Ces deux personnages relèvent a priori de deux camps opposés : lui défend une vision très idéaliste –voire naïve– du droit international, qui serait nécessairement un vecteur de progrès ou d’amélioration de la condition humaine ; elle défend une vision très réaliste –voire cynique– du droit international, qui serait inévitablement soumis aux rapports de puissance entre États. Ces deux positions forment, ensemble, un élément synchronique qui transcende les époques : c’est la « profonde ambivalence » du droit international (p. 65) ou la « tension constante » (p. 15) entre la « conception éthique » et la « conception politique » du droit international.

Les protagonistes du couple représentent les positions extrêmes de cette tension qui serait constitutive du droit international car présente depuis ses débuts. Mais parce cette tension n’est pas figée dans le temps, les positions des deux protagonistes sont amenées à s’adoucir ou à se brouiller davantage, au fur et à mesure de la lecture du livre. De sorte que l’on peut légitimement se demander : aux yeux des auteurs de l’ouvrage, ces positions seraient-elles non pas seulement constitutives mais bien constituantes du droit international[8]?

Sisyphe ou Minerve ?

L’ouvrage termine sur un épilogue, dont la couleur dominante –un bleu azur– est douce et paisible ; elle contraste avec le rouge et le noir utilisés dans le prologue pour dépeindre l’enfer qu’est la base de Guantanamo. Cet épilogue se veut tout à la fois réaliste et optimiste. Par le biais des deux protagonistes, on apprend l’histoire de l’archipel de Chagos, un archipel britannique de l’océan Indien qui accueille une importante base militaire américaine et dont la souveraineté est revendiquée par l’île Maurice. La Cour internationale de Justice a affirmé, dans un avis consultatif de 2019, que le Royaume-Uni était tenu de mettre fin à son administration coloniale et de rendre l’archipel à l’île Maurice. Bien que cet avis n’ait pas été suivi par le Royaume-Uni, Olivier Corten, Pierre Klein et Gérard Bedoret veulent montrer que, pour les populations sur place, cet avis signifie quelque chose : il leur donne espoir.

Pourquoi les auteurs ont-ils choisi de conclure par cet épilogue ? Quel est donc le sort du droit international ? Les spécialistes de droit international sont-ils condamné.es, à l’instar de Sisyphe, à faire rouler éternellement un rocher au sommet d’une colline ? Ou peuvent-ils.elles espérer prendre leur envol à la tombée de la nuit, comme le ferait la chouette de Minerve ?

Je laisse le soin aux lecteur.rices d’en décider.

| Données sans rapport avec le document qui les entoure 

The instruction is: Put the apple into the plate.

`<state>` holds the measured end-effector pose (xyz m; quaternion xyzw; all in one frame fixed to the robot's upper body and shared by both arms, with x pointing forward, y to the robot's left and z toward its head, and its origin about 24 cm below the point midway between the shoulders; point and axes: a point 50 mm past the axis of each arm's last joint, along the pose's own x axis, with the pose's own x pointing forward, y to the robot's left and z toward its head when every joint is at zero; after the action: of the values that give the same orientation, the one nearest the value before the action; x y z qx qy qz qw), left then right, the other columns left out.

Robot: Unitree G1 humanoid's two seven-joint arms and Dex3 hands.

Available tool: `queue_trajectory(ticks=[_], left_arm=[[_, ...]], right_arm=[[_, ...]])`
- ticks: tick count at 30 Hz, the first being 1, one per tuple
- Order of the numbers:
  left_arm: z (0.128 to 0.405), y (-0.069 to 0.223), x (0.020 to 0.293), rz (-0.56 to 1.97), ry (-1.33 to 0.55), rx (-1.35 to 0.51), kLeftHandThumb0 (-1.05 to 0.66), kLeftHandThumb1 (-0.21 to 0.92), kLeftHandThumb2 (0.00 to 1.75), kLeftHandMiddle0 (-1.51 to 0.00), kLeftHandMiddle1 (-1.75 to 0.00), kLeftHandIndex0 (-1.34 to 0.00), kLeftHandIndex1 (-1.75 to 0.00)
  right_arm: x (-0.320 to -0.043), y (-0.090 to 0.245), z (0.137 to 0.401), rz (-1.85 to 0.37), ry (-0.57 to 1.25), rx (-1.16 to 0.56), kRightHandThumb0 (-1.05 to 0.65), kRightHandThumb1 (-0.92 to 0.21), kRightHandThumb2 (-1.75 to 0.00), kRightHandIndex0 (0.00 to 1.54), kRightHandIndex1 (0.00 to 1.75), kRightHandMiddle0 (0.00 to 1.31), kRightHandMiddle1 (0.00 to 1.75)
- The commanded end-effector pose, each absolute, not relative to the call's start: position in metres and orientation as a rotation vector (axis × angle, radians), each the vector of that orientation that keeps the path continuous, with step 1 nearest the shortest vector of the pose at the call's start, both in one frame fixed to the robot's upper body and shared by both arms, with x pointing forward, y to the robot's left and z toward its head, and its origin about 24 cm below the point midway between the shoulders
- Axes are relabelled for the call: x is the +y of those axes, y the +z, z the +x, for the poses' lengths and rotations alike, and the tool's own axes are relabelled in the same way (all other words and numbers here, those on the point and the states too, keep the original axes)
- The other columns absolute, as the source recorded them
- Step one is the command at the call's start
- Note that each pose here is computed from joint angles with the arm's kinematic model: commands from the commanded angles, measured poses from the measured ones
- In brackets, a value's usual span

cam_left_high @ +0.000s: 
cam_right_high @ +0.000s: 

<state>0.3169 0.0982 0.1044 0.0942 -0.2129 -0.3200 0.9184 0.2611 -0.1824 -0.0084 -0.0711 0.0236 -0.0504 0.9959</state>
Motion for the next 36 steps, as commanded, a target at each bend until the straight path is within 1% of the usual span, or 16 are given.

[1] Voy. Prix de la diffusion scientifique ULB : https://actus.ulb.be/fr/actus/recherche/prix-de-la-diffusion-scientifique-ulb-les-laureats-2022-sont-connus

[2] Cédric Lépine « « Une histoire du droit international » d’Olivier Corten et Pierre Klein », Le Club de Mediapart, 7 octobre 2022.

[3] Olivier Le Bussy, « Une passionnante histoire dessinée du droit international, rempart fragile et inachevé », La Libre Belgique, 11 janvier 2023.

[4] Michel Foucault, Dits et écrits I, 1954-1975, Paris, Gallimard, 1978.

[5] Antony Anghie, Imperialism, Sovereignty, and the Making of International Law, Cambridge, CUP, 2005.

[6] Koskenniemi (M.), « Empire and International Law: The Real Spanish Contribution », University of Toronto Law Journal, vol. 61, 2011.

[7] Cette formule est celle d’Olivier Corten dans l’entretien accordé à Radio Campus Bruxelles le 16 janvier 2023.

[8] Ce qui rejoint l’analyse proposée par Emmanuelle Tourme-Jouannet –celle-ci figurant d’ailleurs dans le prologue de la bande dessinée– dans Le droit international libéral-providence. Une histoire du droit international, Bruxelles, Bruylant/Éditions de l’ULB, 2011.